Gallbladder polyps in children--classification and management.

作者信息

Stringer Mark D, Ceylan Haluk, Ward Kate, Wyatt Judy I

机构信息

Children's Liver & GI Unit, St Jame's University Hospital, Leeds, UK.

出版信息

J Pediatr Surg. 2003 Nov;38(11):1680-4. doi: 10.1016/s0022-3468(03)00583-9.

Abstract

Polypoid lesions of the gallbladder (PLG) are rare in childhood. The authors describe 2 additional cases. A 12 year-old-girl was found to have a 5-mm gallbladder polyp during an ultrasound examination for nonspecific abdominal pain. Investigation showed no other biliary tract abnormality. During the next 5 years, she was reviewed periodically with ultrasound scans and underwent cholecystectomy when the diameter of the polyp increased to 1 cm.

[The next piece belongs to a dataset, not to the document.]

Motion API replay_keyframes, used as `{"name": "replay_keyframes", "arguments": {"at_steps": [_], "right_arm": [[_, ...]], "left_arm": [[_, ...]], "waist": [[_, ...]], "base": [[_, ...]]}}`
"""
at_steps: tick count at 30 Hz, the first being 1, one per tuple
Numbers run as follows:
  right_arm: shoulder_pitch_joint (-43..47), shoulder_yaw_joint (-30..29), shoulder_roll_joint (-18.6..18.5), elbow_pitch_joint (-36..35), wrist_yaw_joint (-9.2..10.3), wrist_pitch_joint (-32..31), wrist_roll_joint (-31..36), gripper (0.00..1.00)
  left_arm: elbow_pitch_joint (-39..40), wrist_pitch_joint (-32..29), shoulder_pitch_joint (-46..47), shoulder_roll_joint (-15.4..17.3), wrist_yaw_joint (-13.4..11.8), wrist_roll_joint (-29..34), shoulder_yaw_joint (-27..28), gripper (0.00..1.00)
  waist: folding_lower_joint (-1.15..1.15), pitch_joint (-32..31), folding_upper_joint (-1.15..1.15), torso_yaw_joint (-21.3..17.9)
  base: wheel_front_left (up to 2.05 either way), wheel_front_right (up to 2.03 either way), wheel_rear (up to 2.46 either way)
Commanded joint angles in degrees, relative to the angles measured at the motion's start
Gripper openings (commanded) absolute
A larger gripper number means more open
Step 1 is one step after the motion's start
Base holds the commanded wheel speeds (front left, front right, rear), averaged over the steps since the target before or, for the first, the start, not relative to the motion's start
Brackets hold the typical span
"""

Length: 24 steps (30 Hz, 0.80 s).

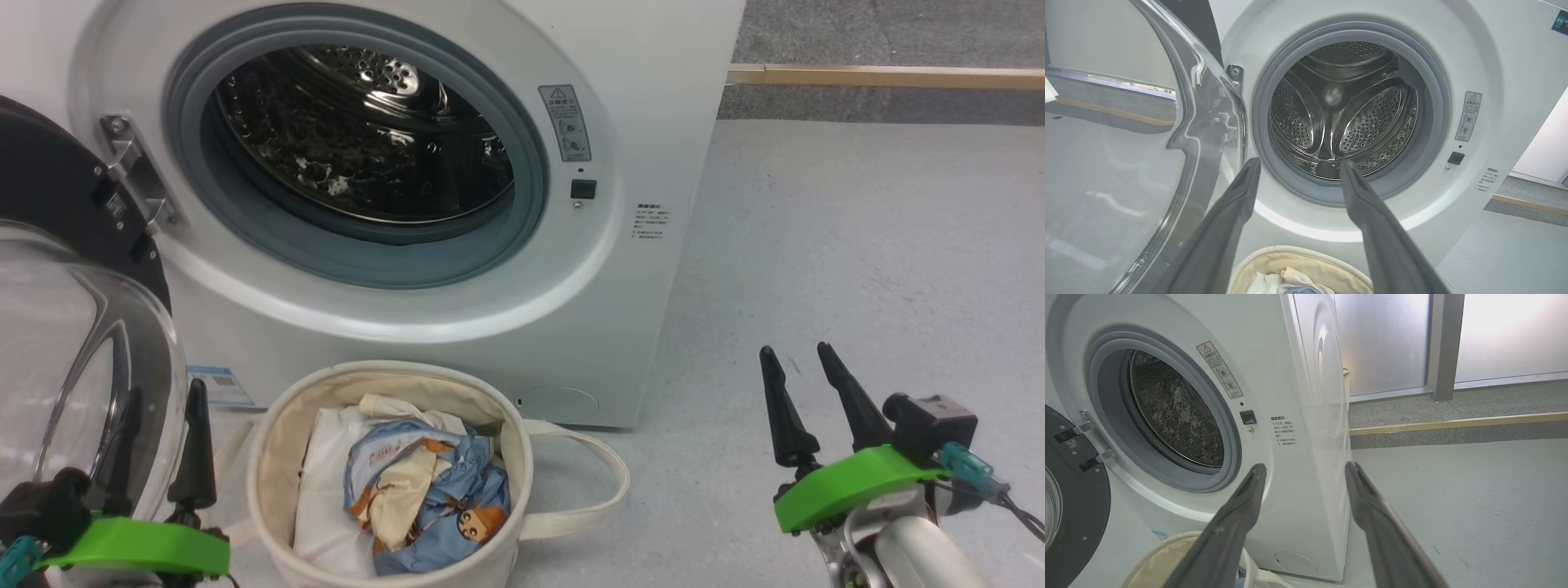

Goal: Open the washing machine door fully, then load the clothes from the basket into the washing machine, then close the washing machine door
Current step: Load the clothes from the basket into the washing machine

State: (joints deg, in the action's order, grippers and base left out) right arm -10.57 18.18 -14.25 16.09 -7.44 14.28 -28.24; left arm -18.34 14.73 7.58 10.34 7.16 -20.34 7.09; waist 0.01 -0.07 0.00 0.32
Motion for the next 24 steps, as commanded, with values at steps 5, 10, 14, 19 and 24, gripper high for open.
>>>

Histology results showed a benign cholesterol polyp. A 12-year-old-boy was found to have an incidental gallbladder polyp, which 2 years later remained static in size for 10 months. The polyp had disappeared spontaneously. The authors suggest that PLGs in children may be either primary or secondary. Only 11 primary PLGs have been reported, and their histology is variable (adenoma, gastric heterotopia, and epithelial hyperplasia). Secondary PLGs may be found in association with metachromatic leukodystrophy, Peutz-Jeghers syndrome, or pancreato-biliary malunion. The pathologic spectrum of PLGs in children appears to be different from that in adults. For primary PLGs, cholecystectomy is advisable if there are biliary symptoms or if the polyp is > or =1 cm in size. Asymptomatic cases should be maintained under ultrasound surveillance.

摘要

胆囊息肉样病变(PLG)在儿童期较为罕见。作者描述了另外2例病例。一名12岁女孩在因非特异性腹痛进行超声检查时发现有一个5毫米的胆囊息肉。检查未发现其他胆道异常。在接下来的5年里,她定期接受超声检查,并在息肉直径增至1厘米时接受了胆囊切除术。组织学结果显示为良性胆固醇息肉。一名12岁男孩偶然发现有胆囊息肉,两年后其大小在10个月内保持稳定,之后息肉自行消失。作者认为儿童的PLG可能是原发性的,也可能是继发性的。仅报道过11例原发性PLG,其组织学表现多样(腺瘤、胃异位及上皮增生)。继发性PLG可能与异染性脑白质营养不良、佩-吉综合征或胰胆管联合畸形有关。儿童PLG的病理谱似乎与成人不同。对于原发性PLG,如果出现胆道症状或息肉大小≥1厘米,建议行胆囊切除术。无症状的病例应在超声监测下随访。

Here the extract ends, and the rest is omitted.